Dari kejauhan, Revan, yang tadi sempat izin ke toilet dulu, melihat meja yang ada Ameranya. Namun, saat ini ada tiga orang di sana.
"Kayaknya orang yang mau Amera temui sudah datang," gumamnya.
Revan bergegas kembali ke mejanya.
"Mera, sayang. Orangnya sudah datang?" pertanyaan Revan membuat Alan dan Disa menoleh ke belakang.
Sedetik kemudian, mata Revan dan Disa saling bertemu. Disa membulatkan matanya ketika melihat pria yang tidak asing baginya ini berdiri di hadapannya.
Begitun dengan Revan, ia tidak menyangka akan bertemu lagi dengan gadis yang sudah lama tidak pernah muncul di hadapannya.
"Revan.." dengan kaki yang seketika melemas, Disa mencoba untuk berdiri menggunakan kekuatan yang masih tersisa dalam tubuhnya.
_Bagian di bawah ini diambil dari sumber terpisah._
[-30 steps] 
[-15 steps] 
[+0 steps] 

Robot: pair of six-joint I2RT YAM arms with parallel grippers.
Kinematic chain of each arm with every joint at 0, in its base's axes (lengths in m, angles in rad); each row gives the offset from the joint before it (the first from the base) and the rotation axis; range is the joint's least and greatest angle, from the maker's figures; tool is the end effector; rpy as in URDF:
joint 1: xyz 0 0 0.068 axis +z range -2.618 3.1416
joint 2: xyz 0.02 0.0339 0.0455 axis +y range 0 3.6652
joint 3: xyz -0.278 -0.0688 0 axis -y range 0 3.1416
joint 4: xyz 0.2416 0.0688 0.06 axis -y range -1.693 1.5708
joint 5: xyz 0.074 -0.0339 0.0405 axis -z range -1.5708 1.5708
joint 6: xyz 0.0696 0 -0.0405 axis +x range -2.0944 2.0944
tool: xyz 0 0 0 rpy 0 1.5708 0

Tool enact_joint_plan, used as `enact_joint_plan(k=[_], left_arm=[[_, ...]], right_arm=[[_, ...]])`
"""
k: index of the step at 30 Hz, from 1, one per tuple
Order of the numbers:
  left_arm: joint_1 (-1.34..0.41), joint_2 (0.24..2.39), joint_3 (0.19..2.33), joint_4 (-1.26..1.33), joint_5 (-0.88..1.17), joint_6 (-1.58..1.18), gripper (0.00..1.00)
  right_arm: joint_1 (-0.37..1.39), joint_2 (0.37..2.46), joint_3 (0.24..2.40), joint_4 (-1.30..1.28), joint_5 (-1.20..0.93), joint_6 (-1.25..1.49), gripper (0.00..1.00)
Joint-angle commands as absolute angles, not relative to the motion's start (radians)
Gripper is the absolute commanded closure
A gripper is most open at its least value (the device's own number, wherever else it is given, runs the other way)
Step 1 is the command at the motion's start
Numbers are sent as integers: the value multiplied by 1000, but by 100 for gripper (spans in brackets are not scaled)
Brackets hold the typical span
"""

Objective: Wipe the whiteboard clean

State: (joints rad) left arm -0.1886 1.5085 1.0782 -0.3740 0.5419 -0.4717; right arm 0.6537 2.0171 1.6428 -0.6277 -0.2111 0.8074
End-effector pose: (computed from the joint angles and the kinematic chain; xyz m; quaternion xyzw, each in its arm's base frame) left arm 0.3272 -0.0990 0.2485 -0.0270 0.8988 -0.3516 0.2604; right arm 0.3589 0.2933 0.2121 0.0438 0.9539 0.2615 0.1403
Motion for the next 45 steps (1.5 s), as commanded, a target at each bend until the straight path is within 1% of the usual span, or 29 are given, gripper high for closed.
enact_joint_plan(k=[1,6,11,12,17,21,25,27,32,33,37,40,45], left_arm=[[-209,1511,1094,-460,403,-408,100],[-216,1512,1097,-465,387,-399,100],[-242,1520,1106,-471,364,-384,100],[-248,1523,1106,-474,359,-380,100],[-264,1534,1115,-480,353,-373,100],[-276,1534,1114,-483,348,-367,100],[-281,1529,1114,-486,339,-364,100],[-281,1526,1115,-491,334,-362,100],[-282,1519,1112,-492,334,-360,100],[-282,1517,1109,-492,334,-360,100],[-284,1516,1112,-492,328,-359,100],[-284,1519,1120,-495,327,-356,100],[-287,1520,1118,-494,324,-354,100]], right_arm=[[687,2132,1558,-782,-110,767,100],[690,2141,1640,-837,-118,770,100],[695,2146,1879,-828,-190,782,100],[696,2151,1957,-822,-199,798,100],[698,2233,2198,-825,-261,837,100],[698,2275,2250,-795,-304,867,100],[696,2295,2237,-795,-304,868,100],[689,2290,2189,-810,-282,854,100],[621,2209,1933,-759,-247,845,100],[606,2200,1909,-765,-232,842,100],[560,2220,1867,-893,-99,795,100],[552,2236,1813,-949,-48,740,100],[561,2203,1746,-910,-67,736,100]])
"Kamu.." belum selesai Revan bicara, tapi Disa sudah langsung menghambur memeluknya begitu saja dengan erat.
Amera dan Alan di buat bingung oleh kejadian yang ada di depan matanya, terutama Amera.
Tanpa membalas pelukan dari Disa, Revan pun segera mendorong tubuh gadis yang memeluknya dengan paksa.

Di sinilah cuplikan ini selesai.